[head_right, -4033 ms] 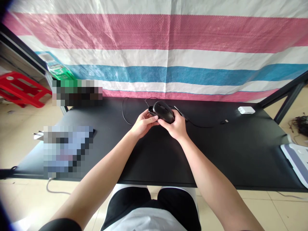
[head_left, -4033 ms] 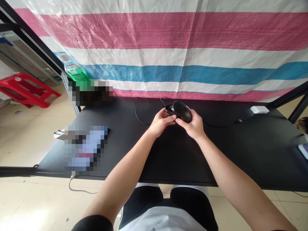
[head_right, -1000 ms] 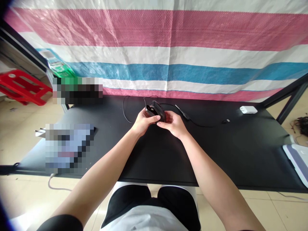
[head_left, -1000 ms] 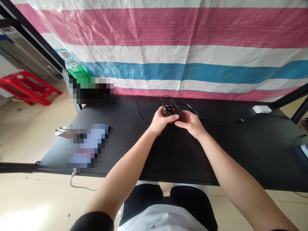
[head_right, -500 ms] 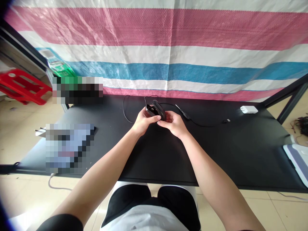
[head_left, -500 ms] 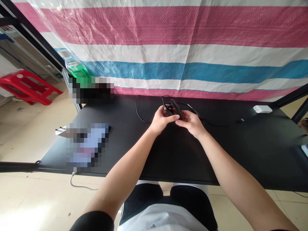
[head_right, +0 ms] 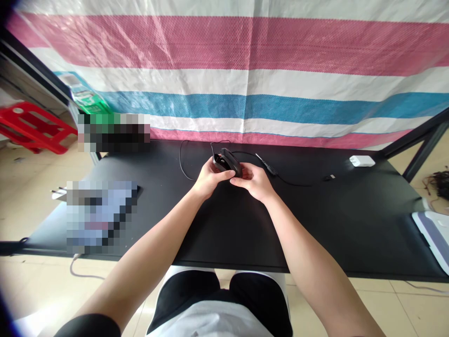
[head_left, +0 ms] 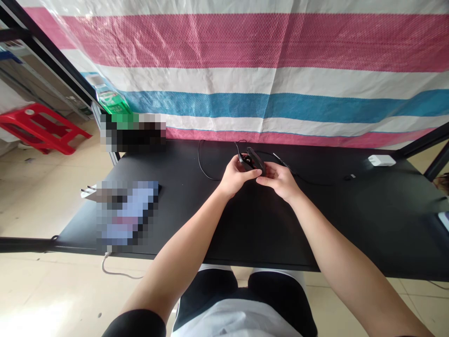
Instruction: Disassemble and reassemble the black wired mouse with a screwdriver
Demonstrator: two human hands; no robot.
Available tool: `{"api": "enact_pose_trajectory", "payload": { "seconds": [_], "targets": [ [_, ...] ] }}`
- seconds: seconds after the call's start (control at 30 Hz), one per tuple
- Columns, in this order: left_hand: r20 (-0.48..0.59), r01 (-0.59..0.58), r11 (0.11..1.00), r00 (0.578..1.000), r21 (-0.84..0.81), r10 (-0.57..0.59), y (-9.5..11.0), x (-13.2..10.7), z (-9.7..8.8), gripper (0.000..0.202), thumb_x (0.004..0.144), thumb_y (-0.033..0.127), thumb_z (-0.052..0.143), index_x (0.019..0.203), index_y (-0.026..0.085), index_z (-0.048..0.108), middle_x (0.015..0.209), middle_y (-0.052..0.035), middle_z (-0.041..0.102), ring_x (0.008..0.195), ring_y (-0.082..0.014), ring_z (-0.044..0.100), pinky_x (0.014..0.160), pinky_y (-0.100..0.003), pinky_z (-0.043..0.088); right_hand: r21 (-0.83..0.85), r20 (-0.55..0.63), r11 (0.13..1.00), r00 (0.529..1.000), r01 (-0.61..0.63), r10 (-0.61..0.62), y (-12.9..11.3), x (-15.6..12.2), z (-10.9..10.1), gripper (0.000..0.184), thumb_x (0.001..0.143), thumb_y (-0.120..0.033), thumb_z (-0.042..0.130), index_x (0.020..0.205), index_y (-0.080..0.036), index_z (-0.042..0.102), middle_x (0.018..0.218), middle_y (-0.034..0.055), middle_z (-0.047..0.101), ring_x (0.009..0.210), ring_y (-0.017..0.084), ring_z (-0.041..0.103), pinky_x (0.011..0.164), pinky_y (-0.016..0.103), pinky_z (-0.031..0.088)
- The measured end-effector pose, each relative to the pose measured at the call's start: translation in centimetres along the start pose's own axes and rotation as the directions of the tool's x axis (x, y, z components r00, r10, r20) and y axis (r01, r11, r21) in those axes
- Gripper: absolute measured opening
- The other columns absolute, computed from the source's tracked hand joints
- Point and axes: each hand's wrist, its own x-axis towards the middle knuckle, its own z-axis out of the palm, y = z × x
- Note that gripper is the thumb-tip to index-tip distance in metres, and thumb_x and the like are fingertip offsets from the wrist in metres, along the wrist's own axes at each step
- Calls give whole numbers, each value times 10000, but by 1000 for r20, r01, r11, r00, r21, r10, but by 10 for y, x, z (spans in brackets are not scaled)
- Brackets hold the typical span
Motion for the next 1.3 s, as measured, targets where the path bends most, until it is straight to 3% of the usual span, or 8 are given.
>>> {"api": "enact_pose_trajectory", "payload": {
  "seconds": [1.3],
  "targets": [
    [27,-1,1000,1000,24,1,-1,1,-2,559,499,269,913,951,174,597,929,-32,702,936,-218,667,929,-406,495,-17,57,1000,998,-15,16,-2,-1,-3,513,575,-367,883,1039,-211,730,894,45,757,913,279,704,868,456,559]
  ]
}}
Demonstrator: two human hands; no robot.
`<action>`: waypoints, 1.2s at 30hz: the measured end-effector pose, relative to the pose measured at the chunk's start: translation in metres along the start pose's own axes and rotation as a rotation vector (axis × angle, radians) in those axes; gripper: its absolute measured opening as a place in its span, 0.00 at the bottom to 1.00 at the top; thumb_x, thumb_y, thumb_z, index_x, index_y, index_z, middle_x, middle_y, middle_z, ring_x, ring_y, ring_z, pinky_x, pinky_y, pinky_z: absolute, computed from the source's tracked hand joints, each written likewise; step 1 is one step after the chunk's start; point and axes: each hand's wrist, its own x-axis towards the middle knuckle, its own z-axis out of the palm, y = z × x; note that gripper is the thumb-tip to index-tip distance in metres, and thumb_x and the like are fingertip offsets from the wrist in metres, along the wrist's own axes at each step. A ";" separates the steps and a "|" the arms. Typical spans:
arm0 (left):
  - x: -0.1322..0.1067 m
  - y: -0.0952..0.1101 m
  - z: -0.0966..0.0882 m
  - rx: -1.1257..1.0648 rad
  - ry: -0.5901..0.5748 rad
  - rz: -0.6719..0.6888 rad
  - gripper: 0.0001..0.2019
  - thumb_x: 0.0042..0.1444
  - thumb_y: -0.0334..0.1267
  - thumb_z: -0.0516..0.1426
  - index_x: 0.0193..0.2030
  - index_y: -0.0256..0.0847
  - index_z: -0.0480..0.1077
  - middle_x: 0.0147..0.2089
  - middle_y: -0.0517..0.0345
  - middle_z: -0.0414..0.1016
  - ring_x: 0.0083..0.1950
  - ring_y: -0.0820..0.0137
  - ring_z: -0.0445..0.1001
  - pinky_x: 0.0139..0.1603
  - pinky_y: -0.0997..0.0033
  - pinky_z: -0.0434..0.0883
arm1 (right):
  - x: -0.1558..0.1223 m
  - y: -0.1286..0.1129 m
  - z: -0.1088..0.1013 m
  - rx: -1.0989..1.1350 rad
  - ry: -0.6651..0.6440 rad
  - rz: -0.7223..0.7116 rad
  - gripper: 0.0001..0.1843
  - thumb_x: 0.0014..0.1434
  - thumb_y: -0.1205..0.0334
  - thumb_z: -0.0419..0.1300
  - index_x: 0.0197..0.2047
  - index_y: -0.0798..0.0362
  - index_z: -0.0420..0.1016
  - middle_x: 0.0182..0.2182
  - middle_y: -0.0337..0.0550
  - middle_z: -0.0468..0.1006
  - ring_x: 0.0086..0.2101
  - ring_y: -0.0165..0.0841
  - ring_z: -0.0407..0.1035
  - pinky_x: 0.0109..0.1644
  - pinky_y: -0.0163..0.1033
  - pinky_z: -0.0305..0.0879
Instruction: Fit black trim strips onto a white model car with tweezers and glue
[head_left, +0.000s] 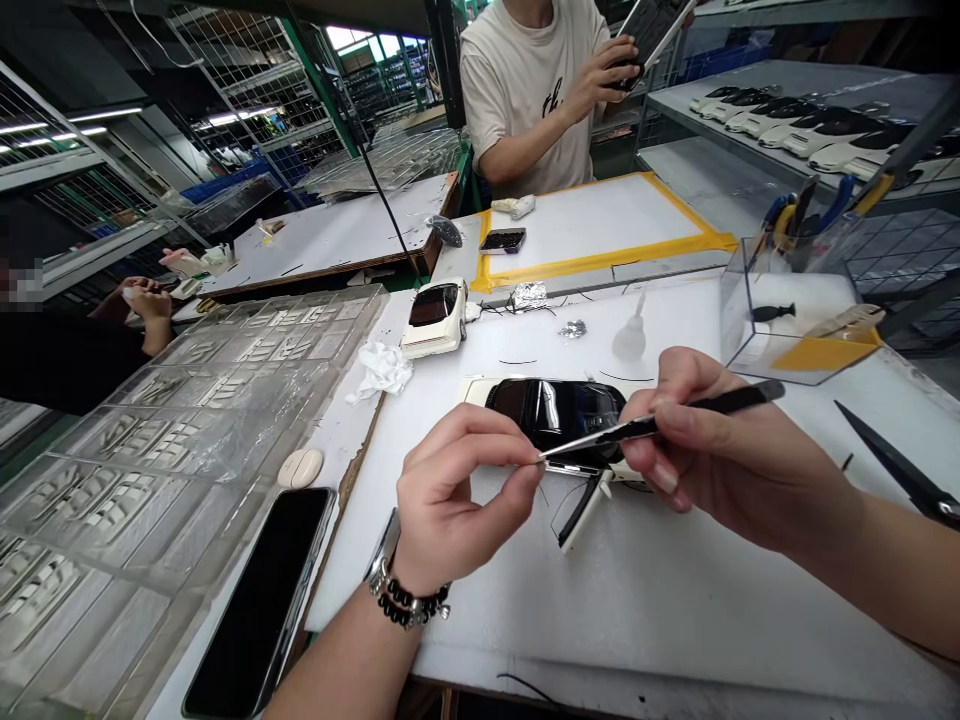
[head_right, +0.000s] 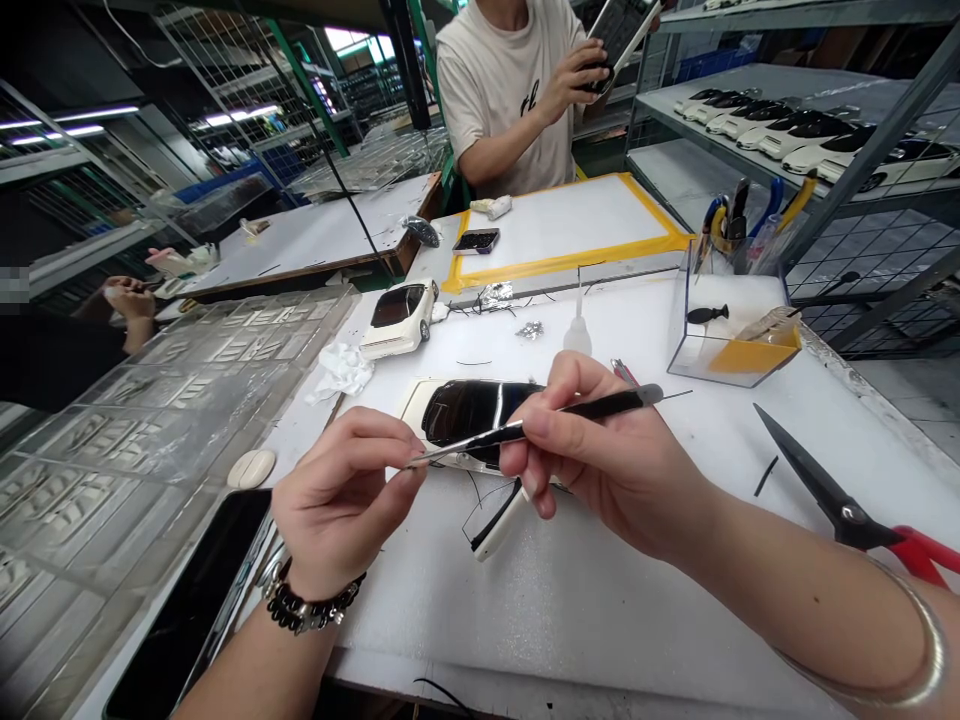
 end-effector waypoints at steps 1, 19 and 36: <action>0.000 0.000 0.000 0.001 0.000 0.000 0.09 0.50 0.24 0.60 0.36 0.41 0.73 0.35 0.57 0.73 0.35 0.73 0.71 0.35 0.72 0.71 | 0.000 0.001 0.000 -0.004 0.002 0.001 0.09 0.60 0.65 0.60 0.30 0.51 0.63 0.27 0.40 0.78 0.23 0.25 0.70 0.22 0.25 0.66; 0.001 0.001 -0.002 -0.048 -0.010 -0.069 0.08 0.51 0.24 0.60 0.35 0.40 0.73 0.34 0.57 0.72 0.34 0.74 0.71 0.34 0.73 0.71 | -0.003 -0.008 -0.001 -0.249 -0.081 -0.100 0.04 0.58 0.65 0.61 0.34 0.49 0.68 0.30 0.40 0.77 0.26 0.28 0.70 0.27 0.33 0.71; 0.006 -0.003 -0.001 0.153 -0.133 -0.134 0.14 0.48 0.28 0.63 0.43 0.39 0.73 0.42 0.55 0.69 0.41 0.73 0.69 0.35 0.75 0.70 | 0.002 -0.009 -0.003 -0.136 0.017 -0.115 0.08 0.58 0.64 0.62 0.30 0.51 0.66 0.27 0.41 0.77 0.24 0.28 0.70 0.22 0.30 0.69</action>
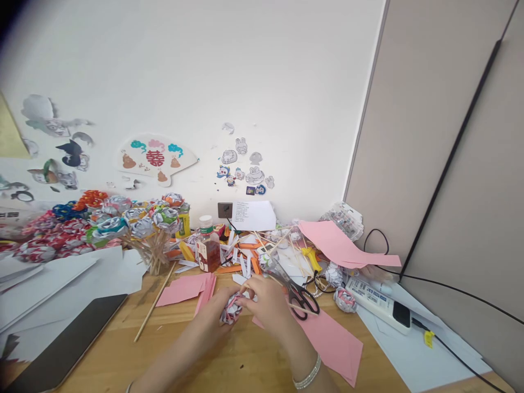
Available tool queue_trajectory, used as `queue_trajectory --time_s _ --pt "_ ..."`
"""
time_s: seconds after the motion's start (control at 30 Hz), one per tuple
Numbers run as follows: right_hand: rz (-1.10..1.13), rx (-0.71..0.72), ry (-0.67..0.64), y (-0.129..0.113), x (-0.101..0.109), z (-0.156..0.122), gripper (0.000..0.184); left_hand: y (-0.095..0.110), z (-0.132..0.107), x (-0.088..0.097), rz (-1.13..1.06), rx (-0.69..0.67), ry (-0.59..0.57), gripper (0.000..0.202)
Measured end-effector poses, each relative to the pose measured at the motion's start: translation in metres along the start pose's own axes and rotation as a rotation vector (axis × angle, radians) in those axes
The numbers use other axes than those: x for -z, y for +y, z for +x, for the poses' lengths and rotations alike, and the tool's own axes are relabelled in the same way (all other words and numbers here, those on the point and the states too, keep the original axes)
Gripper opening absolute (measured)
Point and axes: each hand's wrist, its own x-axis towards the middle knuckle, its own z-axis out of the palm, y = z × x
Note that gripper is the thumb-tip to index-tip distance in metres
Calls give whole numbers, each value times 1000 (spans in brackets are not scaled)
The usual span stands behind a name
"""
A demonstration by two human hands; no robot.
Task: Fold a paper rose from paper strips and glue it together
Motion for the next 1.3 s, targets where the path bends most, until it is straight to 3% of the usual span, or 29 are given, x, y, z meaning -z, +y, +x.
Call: queue_trajectory --time_s 0.1,0.23,0.5,0.77,1.3 --pt "101 -59 -64 -1 7 1 11 1 0 1 9 -22 -82 36" --pt "153 -47 -57 2 10 1 11 6 -1 1 -50 -6 -96 30" --pt "237 6 162 3 18 0 13 8 0 1 -242 125 -13 50" --pt "-25 241 116 -11 7 -4 17 11 3 6 -214 142 43 44" --pt "-236 432 82 -10 6 -5 33 14 4 8 -224 137 11 44"
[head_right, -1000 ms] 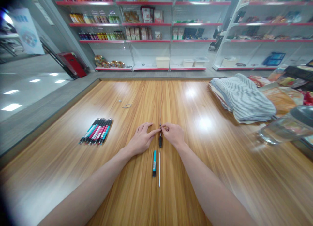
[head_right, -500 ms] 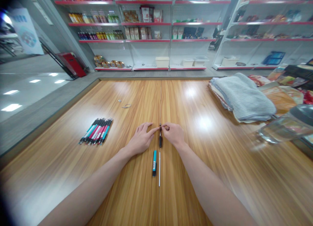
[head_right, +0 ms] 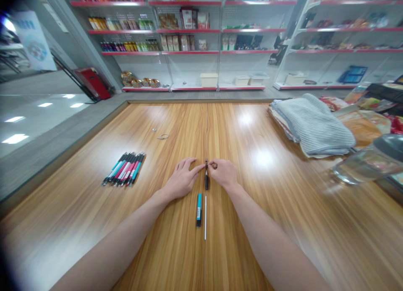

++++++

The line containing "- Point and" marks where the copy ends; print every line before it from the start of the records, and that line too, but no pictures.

EXERCISE ANSWER »
[head_right, -4033 ms] 
[head_left, -4033 ms] 
[head_right, -1000 ms] 
[head_left, -1000 ms] 
[head_right, -500 ms] 
[head_left, -500 ms] 
[head_right, +0 ms] 
[head_left, +0 ms] 
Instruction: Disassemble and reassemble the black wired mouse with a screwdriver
Demonstrator: two human hands; no robot.
Available tool: `{"api": "enact_pose_trajectory", "payload": { "seconds": [_], "targets": [ [_, ...] ] }}`
- seconds: seconds after the call's start (control at 30 Hz), one per tuple
- Columns, in this order: left_hand: r20 (-0.48..0.59), r01 (-0.59..0.58), r11 (0.11..1.00), r00 (0.578..1.000), r21 (-0.84..0.81), r10 (-0.57..0.59), y (-9.5..11.0), x (-13.2..10.7), z (-9.7..8.8), gripper (0.000..0.202), thumb_x (0.004..0.144), thumb_y (-0.033..0.127), thumb_z (-0.052..0.143), index_x (0.019..0.203), index_y (-0.026..0.085), index_z (-0.048..0.108), middle_x (0.015..0.209), middle_y (-0.052..0.035), middle_z (-0.041..0.102), ring_x (0.008..0.195), ring_y (-0.082..0.014), ring_z (-0.044..0.100), pinky_x (0.014..0.160), pinky_y (-0.100..0.003), pinky_z (-0.043..0.088); right_hand: r21 (-0.83..0.85), r20 (-0.55..0.63), r11 (0.13..1.00), r00 (0.529..1.000), r01 (-0.61..0.63), r10 (-0.61..0.62), y (-12.9..11.3), x (-15.6..12.2), z (-10.9..10.1), gripper (0.000..0.184), thumb_x (0.001..0.143), thumb_y (-0.120..0.033), thumb_z (-0.042..0.130), index_x (0.020..0.205), index_y (-0.080..0.036), index_z (-0.042..0.102), middle_x (0.018..0.218), middle_y (-0.034..0.055), middle_z (-0.047..0.101), ring_x (0.009..0.210), ring_y (-0.017..0.084), ring_z (-0.041..0.103), pinky_x (0.011..0.164), pinky_y (-0.016..0.103), pinky_z (-0.031..0.088)
- The measured end-effector pose, each relative to the pose measured at the call's start: translation in centimetres along the start pose's own axes and rotation as the directions of the tool's x axis (x, y, z components r00, r10, r20) and y axis (r01, r11, r21) in those axes
- Gripper: absolute measured opening
- The other columns absolute, computed from the source's tracked hand joints
- Point and axes: each hand's wrist, its own x-axis towards the middle knuckle, its own z-axis out of the palm, y = z × x

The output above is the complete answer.